The perfect test to evaluate this null hypothesis is known as Kolmogorov-Smirnov test. The input of the test are the 2 distributions and the output is the probability that they were created by the same process. To summarize:

• If p-value > 0.05 then it means that there was a change between the 2 periods
• If p-value < 0.05 then it means that there was no significant change from LBA to EIA.

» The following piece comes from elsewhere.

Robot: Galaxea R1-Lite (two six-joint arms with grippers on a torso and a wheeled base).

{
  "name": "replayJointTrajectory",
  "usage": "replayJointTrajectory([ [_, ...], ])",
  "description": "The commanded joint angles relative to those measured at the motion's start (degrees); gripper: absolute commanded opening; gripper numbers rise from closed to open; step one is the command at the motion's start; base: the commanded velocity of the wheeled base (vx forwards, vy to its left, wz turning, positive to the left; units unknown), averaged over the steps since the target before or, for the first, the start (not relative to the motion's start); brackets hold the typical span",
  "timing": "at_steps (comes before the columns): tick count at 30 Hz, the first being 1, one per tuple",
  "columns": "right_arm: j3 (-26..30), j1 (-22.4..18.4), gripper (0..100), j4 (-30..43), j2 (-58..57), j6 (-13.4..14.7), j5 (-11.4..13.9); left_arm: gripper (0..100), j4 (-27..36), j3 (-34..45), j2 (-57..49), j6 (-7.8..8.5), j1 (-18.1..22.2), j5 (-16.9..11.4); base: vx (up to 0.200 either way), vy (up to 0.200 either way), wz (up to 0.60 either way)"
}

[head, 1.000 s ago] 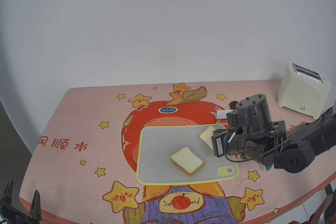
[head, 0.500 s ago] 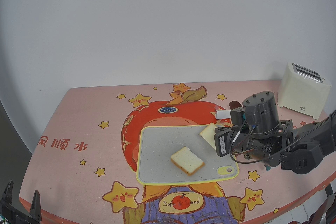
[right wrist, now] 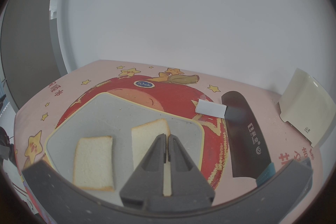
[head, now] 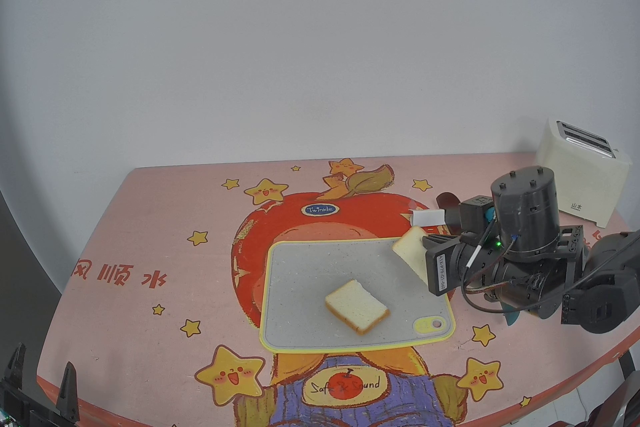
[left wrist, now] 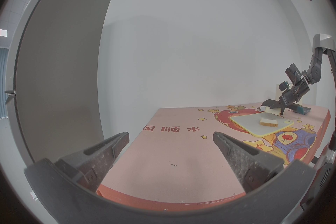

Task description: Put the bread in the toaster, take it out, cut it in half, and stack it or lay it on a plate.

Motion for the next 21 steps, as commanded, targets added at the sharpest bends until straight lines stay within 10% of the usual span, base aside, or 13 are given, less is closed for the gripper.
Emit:
replayJointTrajectory([
  [1,0.4,-0.1,0,-0.1,-1.0,0.1,-0.1,100,0.0,0.9,0.0,-0.01,0.0,0.0,0.000,0.000,0.00],
  [21,4.3,0.4,0,-0.1,-9.8,1.9,2.0,100,0.0,0.9,0.0,-0.01,0.0,0.0,0.000,0.000,0.00],
])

Let's create 2 new data frames (one for each period) and apply the Kolmogorov-Smirnov test to the 3 variables:

lbaSites <- subset(sites, period=="LBA")
eiaSites <- subset(sites, period=="EIA")

ks.test(eiaSites$slope, lbaSites$slope)
ks.test(eiaSites$height, lbaSites$height)
ks.test(eiaSites$dist, lbaSites$dist)


The results for slope should be something like:

Two-sample Kolmogorov-Smirnov test

data:  eiaSites$slope and lbaSites$slope
D = 0.27647, p-value = 0.006207
alternative hypothesis: two-sided


Ignore the warning as it is not relevant right now. The p-value you see is extremely low so we can safely reject the null hypothesis that the distribution of slope does not vary over the transition. Nice! The same can be said for elevation as the value is also low; however, the p-value of distances is really, really (really) high. The chances are over 90% so we cannot reject in this case the null hypothesis that the typical distance to natural route changed from LBA to EIA.

## final remarks

Some last comments on this analysis:

• Attention! A low p-value does not mean that the difference between distributions is large. You can have a very significant yet small difference between distributions and it would give you a very low p-value (e.g. all sites at an elevation of 200m against all sites at an elevation of 220m.).
• The choice of 0.05 as the significance threshold is a convention. Yes, we could choose 0.041 or 0.1 but you will see 0.05 as the limit in 90% of papers (also, if you see a paper using 0.1…don't trust the results…seriously)
• there are like 2023 statistical tests besides K-S for any type of variable: categorical, discrete, multivariate…in any case I think KS is one of the most useful for archaeologists

The approaches based on Null-Hypothesis Significance Testing have a lot of issues and there is a current debate on science about the appropriateness of the method. Alternatives such as Bayesian inference and model selection are becoming increasingly popular. However, NHST is still the standard statistical approach in archaeology so I hope this post was useful to understand the philosophy behind the method.